**Exercise objective:**
Give every line of the material back exactly, images removed.

**Provided material:**

== Segment start ==

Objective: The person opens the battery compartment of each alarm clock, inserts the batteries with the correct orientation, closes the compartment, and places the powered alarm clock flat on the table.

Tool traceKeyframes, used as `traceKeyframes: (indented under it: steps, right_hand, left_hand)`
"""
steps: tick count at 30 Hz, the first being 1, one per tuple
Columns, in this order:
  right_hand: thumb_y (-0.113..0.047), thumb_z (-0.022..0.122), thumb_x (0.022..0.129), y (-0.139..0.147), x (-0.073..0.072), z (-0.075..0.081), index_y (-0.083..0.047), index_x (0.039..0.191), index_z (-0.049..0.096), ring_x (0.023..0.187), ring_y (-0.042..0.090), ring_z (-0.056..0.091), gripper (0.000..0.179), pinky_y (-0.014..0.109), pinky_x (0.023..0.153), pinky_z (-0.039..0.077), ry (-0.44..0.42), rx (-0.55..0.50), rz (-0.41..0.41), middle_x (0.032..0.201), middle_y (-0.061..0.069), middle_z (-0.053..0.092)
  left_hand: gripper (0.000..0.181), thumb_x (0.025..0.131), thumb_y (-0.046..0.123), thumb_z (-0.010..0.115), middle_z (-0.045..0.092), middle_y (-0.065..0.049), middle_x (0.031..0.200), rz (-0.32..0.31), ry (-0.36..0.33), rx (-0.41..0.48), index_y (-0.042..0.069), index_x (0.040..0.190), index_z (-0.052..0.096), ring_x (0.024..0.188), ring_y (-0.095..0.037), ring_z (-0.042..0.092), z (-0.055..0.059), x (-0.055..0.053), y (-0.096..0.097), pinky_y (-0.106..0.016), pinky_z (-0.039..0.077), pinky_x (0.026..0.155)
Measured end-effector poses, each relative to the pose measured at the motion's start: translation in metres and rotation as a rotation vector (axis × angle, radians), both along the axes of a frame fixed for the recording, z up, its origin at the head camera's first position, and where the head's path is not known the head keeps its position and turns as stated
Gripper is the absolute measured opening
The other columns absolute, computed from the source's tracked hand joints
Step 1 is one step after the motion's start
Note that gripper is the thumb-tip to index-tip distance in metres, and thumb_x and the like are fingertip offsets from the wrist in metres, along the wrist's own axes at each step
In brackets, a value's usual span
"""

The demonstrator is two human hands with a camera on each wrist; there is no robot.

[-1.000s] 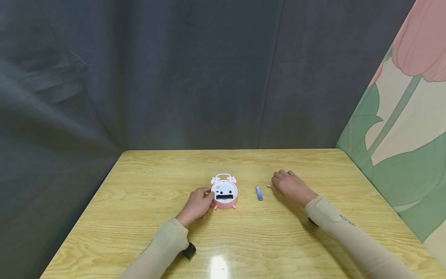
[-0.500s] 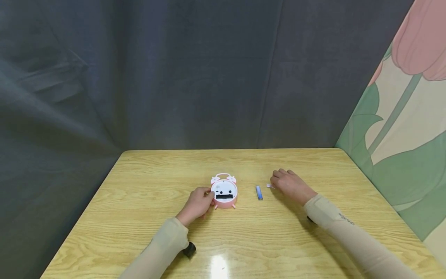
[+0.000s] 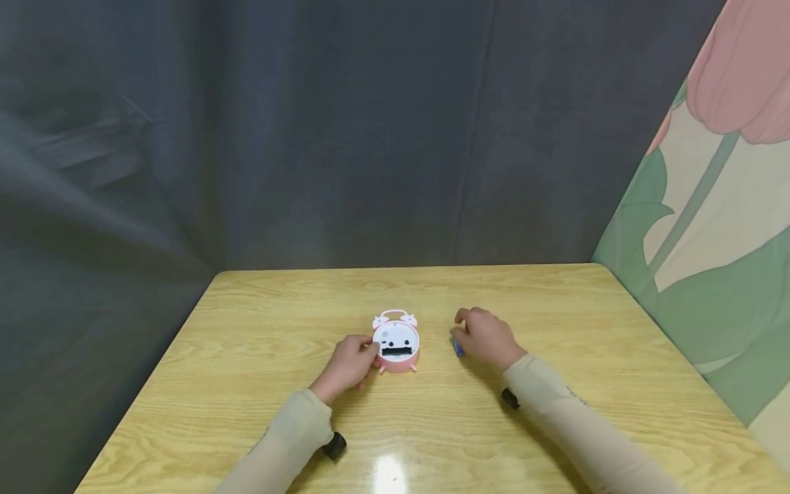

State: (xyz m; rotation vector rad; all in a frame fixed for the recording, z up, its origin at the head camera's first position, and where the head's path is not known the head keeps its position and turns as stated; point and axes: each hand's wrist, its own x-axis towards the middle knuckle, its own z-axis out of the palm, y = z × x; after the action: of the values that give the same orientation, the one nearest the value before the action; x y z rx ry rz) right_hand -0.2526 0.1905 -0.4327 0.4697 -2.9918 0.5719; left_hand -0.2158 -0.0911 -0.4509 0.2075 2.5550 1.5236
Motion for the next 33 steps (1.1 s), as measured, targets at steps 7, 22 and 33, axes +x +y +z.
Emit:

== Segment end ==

**Problem solution:**
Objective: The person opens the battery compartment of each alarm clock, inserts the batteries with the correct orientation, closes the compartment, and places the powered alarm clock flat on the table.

Tool traceKeyframes, used as `traceKeyframes: (indented under it: steps, right_hand, left_hand)`
"""
steps: tick count at 30 Hz, the first being 1, one per tuple
Columns, in this order:
  right_hand: thumb_y (-0.113..0.047), thumb_z (-0.022..0.122), thumb_x (0.022..0.129), y (-0.139..0.147), x (-0.073..0.072), z (-0.075..0.081), index_y (-0.083..0.047), index_x (0.039..0.191), index_z (-0.049..0.096), ring_x (0.023..0.187), ring_y (-0.042..0.090), ring_z (-0.056..0.091), gripper (0.000..0.179), pinky_y (-0.014..0.109), pinky_x (0.023..0.153), pinky_z (-0.039..0.077), ry (-0.44..0.42), rx (-0.55..0.50), rz (-0.41..0.41), middle_x (0.032..0.201), middle_y (-0.061..0.069), middle_z (-0.053..0.092)
  left_hand: gripper (0.000..0.181), thumb_x (0.025..0.131), thumb_y (-0.046..0.123), thumb_z (-0.010..0.115), middle_z (-0.045..0.092), middle_y (-0.065..0.049), middle_x (0.031..0.200), rz (-0.32..0.31), ry (-0.36..0.33), rx (-0.41..0.48), index_y (-0.042..0.069), index_x (0.040..0.190), index_z (-0.052..0.096), ring_x (0.024..0.188), ring_y (-0.095..0.037), ring_z (-0.042..0.092), z (-0.055..0.059), x (-0.055..0.053), y (-0.096..0.097), pinky_y (-0.106..0.016), pinky_z (-0.039..0.077), pinky_x (0.026..0.155)
Measured end-effector poses, each relative to the pose measured at the motion's start: translation in metres and rotation as a rotation vector (axis × angle, radians), both along the axes of a frame fixed for the recording, z up, its origin at the head camera's first position, and where the head's path is not known the head keeps its position and turns as stated
Gripper is the absolute measured opening
The other columns absolute, computed from the source's tracked hand joints
Step 1 is one step after the motion's start
Note that gripper is the thumb-tip to index-tip distance in metres, and thumb_x and the like are fingertip offsets from the wrist in metres, along the wrist's own axes at each step
In brackets, a value's usual span
"""

The demonstrator is two human hands with a camera on each wrist; there is no robot.

[-1.000s] 
[-0.500s] 
[+0.000s] 

State: (xyz m; rotation vector rad; all in a frame fixed for the recording, z up, its origin at the head camera's first position, and where the head's path is not known the head keeps its position and turns as stated; point and axes: each hand's wrist, its own x-axis towards the middle knuckle, its own z-axis out of the palm, y = z × x; after the action: of the values that give the same orientation, the one nearest the value before the action; x y z rx ry rz) right_hand -0.2526 0.1905 -0.4327 0.4697 -2.9918 0.5719; left_hand -0.2158 -0.0911 -0.4509 0.2075 2.5550 1.5236
Motion for the next 33 steps (1.1 s), as measured, targets at steps 7, 22 and 33, axes +x +y +z.
Emit:

Nothing further remains in the output.